Zoya Akhtar, one of the most prolific directors of our times, has time and again showed that characters don’t deserve special treatment on the basis of their genders. Zoya also writes her own films and it is through her ensemble of characters that we dive into her world that could be considered urban and rich by some but the stories are real for everybody.
Zoya made her directorial debut with ‘Luck by Chance’ in 2009. And even though the primary character of this film was Vikram, the story did not neglect its pivotal female characters. Sona Mishra (Konkona Sen Sharma) is shown as an independent woman who is struggling to make it big in the movie business. The demise of Sona’s relationship with Vikram feels quite hurtful in the film but Sona does what most women would or rather should do, she moves on. She doesn’t beg her ‘hero’ to work it out with her and even when he comes back to her, she realises that he’s doing so just because he feels guilty. The film ends with Sona becoming a successful TV star. Her dream of becoming a movie star is never fulfilled but she makes the maximum out of the opportunities she’s given.

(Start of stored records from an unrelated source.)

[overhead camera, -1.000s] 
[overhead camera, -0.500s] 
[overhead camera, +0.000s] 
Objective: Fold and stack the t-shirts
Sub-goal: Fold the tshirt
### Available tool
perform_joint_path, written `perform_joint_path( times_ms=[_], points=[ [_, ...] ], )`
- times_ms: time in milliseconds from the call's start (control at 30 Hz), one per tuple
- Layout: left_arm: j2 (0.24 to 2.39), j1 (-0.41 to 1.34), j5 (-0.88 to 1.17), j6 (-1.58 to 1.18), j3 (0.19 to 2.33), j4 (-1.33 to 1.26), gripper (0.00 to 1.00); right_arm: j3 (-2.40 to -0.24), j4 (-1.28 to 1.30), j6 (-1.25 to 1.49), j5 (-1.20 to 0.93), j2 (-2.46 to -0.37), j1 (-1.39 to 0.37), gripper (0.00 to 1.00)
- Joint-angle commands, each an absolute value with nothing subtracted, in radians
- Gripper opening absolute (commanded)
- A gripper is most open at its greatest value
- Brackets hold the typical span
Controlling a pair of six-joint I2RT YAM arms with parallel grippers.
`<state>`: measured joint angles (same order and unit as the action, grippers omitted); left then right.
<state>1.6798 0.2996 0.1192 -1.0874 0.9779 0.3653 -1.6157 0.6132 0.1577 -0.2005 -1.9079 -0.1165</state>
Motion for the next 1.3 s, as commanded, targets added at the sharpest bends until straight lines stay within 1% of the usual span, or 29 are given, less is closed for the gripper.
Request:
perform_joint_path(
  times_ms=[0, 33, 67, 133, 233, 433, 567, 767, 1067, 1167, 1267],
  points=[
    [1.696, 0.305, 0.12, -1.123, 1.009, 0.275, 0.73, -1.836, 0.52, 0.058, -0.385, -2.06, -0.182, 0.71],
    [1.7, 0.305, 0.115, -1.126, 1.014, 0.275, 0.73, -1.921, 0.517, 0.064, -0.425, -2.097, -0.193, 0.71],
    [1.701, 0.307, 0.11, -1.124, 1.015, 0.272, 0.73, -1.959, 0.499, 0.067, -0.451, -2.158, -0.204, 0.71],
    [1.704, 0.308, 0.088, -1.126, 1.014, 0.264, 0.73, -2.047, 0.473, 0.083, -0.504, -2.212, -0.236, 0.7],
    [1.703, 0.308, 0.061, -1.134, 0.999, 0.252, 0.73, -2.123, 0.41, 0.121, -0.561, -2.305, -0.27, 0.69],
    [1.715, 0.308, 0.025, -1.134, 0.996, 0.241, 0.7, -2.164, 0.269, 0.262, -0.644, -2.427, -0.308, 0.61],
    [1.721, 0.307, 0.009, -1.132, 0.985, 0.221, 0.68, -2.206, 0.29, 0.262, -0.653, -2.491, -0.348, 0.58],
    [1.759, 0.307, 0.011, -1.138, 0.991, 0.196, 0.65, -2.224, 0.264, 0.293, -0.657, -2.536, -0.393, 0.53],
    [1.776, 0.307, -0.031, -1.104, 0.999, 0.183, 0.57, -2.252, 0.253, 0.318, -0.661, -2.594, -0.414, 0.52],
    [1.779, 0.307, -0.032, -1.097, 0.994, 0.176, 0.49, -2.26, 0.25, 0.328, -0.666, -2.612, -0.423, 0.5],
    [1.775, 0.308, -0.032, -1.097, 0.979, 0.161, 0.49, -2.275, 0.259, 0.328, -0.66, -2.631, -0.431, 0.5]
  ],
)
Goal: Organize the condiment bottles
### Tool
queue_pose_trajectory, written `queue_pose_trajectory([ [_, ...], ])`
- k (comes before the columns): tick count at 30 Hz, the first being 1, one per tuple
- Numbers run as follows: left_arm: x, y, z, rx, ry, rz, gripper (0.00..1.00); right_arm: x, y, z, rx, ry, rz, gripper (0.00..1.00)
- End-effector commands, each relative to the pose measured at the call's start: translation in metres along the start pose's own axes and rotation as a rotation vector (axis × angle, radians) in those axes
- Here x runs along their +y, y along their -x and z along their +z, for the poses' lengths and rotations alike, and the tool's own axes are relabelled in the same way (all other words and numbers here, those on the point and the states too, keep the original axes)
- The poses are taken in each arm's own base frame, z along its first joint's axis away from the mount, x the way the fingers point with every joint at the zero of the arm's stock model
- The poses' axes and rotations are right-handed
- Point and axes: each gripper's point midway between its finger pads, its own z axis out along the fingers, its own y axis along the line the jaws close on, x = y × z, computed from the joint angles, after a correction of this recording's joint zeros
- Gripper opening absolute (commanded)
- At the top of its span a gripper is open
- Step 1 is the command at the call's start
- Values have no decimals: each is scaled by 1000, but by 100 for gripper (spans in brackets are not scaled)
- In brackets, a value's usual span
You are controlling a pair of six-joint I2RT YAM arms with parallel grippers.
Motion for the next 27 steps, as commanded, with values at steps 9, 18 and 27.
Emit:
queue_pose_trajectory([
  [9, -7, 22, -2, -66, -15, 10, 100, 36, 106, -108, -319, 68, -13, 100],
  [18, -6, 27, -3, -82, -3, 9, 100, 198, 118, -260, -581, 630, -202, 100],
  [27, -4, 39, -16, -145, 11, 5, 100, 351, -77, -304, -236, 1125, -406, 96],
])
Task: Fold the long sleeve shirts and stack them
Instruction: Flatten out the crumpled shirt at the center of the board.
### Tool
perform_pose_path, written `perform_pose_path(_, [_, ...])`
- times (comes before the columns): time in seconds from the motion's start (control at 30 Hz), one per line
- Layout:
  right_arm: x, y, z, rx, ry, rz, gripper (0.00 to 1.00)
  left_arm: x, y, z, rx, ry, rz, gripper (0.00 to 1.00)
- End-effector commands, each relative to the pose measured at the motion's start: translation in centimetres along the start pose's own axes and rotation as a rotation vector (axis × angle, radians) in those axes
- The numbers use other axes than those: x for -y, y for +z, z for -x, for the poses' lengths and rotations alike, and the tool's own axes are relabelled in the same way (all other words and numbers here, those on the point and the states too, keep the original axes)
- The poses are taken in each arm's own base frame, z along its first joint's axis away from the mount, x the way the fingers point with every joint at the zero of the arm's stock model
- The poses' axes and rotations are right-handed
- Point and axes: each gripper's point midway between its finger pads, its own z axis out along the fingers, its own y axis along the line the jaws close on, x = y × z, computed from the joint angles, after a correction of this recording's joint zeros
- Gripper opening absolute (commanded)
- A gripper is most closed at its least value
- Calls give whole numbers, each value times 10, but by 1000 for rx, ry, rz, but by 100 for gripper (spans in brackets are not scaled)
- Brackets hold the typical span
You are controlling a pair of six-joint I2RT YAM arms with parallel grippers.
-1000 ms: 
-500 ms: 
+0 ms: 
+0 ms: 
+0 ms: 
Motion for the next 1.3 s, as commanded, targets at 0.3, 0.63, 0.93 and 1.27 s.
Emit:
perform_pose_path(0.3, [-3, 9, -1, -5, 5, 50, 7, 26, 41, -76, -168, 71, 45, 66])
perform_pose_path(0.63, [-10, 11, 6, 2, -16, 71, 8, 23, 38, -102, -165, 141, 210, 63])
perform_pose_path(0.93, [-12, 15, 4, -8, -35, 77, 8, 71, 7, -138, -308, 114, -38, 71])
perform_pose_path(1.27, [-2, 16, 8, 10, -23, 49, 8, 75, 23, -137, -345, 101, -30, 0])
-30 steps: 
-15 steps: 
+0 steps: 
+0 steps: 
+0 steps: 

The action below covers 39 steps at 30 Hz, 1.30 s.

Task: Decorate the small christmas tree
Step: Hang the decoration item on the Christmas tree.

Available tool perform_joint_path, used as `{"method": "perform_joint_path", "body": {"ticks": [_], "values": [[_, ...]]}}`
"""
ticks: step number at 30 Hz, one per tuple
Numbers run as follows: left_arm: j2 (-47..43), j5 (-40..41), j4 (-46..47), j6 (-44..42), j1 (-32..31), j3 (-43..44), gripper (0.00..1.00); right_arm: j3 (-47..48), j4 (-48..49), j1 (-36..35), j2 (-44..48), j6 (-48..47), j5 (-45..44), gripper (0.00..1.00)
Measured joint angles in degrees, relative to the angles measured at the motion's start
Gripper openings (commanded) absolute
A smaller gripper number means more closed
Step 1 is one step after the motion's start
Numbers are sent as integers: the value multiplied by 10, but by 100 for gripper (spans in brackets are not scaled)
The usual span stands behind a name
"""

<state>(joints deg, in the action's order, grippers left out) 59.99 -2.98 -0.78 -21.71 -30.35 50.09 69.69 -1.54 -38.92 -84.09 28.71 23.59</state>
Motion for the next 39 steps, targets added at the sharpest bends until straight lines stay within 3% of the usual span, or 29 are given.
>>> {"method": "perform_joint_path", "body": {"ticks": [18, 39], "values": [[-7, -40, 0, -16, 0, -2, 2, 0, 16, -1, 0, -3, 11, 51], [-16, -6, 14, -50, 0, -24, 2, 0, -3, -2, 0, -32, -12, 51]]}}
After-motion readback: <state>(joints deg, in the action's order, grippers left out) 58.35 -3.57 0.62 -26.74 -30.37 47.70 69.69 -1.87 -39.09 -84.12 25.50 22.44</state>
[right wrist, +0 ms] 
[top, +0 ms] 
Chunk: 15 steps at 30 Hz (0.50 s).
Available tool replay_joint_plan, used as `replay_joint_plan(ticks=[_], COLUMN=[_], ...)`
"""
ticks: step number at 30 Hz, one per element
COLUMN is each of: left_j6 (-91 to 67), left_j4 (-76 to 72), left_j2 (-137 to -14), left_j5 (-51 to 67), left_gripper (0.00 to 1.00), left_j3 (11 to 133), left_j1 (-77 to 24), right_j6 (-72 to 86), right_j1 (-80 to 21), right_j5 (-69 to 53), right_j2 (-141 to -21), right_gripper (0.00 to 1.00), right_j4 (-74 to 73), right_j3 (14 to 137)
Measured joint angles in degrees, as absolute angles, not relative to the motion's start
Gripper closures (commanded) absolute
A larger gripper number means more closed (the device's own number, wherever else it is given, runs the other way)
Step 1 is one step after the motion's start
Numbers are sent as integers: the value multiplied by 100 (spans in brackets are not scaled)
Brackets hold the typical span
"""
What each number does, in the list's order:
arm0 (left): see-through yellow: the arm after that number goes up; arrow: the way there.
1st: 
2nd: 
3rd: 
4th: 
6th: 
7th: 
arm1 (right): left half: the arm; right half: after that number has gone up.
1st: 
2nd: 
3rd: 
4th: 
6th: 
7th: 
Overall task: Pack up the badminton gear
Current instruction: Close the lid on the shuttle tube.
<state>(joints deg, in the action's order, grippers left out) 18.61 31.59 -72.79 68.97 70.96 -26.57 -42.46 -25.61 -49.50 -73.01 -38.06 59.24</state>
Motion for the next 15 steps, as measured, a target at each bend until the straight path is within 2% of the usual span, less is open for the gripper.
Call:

Another prominent character in the film, Neena (played by Dimple Kapadia), is treated in a delicate yet matter-of-fact way. The yesteryear actress has seen the harsh side of the movie business and that is exactly what she wants her daughter to learn. Neena has seen the tough life but her daughter who is now getting the perfect launch knows nothing about struggle. Much credit here has to be given to Dimple Kapadia’s nuanced performance but that performance rises out of Zoya’s detailed writing.
Zoya’s next ‘Zindagi Na Milegi Dobara’ (2011) was essentially about three men vacationing in Spain but through the course of the film, we saw various characters, none of whom are treated like card-boards. This minute attention to every character speaks volumes about Zoya’s craft and ‘Zindagi Na Milegi Dobara’ was a fine example of the same. Katrina Kaif’s character in the film, Laila, comes as a saviour to Arjun (Hrithik Roshan). It is because of her influence that Arjun transforms from a mundane bitter executive to a man who appreciates the little things in life. Laila becomes the motivation that pushes Arjun in his journey that had become monotonous.
Another significant character in the film is Rahila Qureshi (played by Deepti Naval), Imran’s mother. Rahila got pregnant when she was young and though her partner did not want to marry her, she went ahead and had the baby anyway. She speaks of the social restrictions that surrounded her and her conscious choice of never telling Imran about his father. Rahila’s decisions shine light on the fact that even though she was a damsel, she was never in distress.
‘Dil Dhadakne Do’ (2015), Zoya’s third film was about a dysfunctional family and it was with this film that Zoya gave her audience many women characters that were simply memorable. With Shefali Shah’s Neelam, she gave a ‘non-filmy Maa‘ who puts a strong front on the outside but is actually quite vulnerable when she’s left alone. The scene where she hogs down a cake showed her insecurities and fears so bluntly that one had to take a moment to process it. After all, our filmy mothers were never this raw with emotion.
Priyanka Chopra’s Ayesha was shown as the daughter who never got her due. Despite her high intellect, she’s treated as paraya dhan by the family’s patriarch. Her business acumen isn’t seen as worthy but nevertheless, she marches on to make a life for herself with her company. Anushka Sharma’s Farah is the free-spirited one in the film and she cajoles Ranveer’s character the way Laila cajoled Arjun in ‘ZNMD’.
In the three feature films that Zoya Akhtar has directed, we’ve seen glimpses of a filmmaker who can see cinema beyond the shackles of gender. Her films explore characters that deal with their given problems without breaking into item songs and even when they sing and dance, the women remain in character instead of just performing to the said number. Zoya’s films are certainly a notch up the regular masala Hindi films and we hope that her future endeavours can keep with the legacy that she’s starting to build.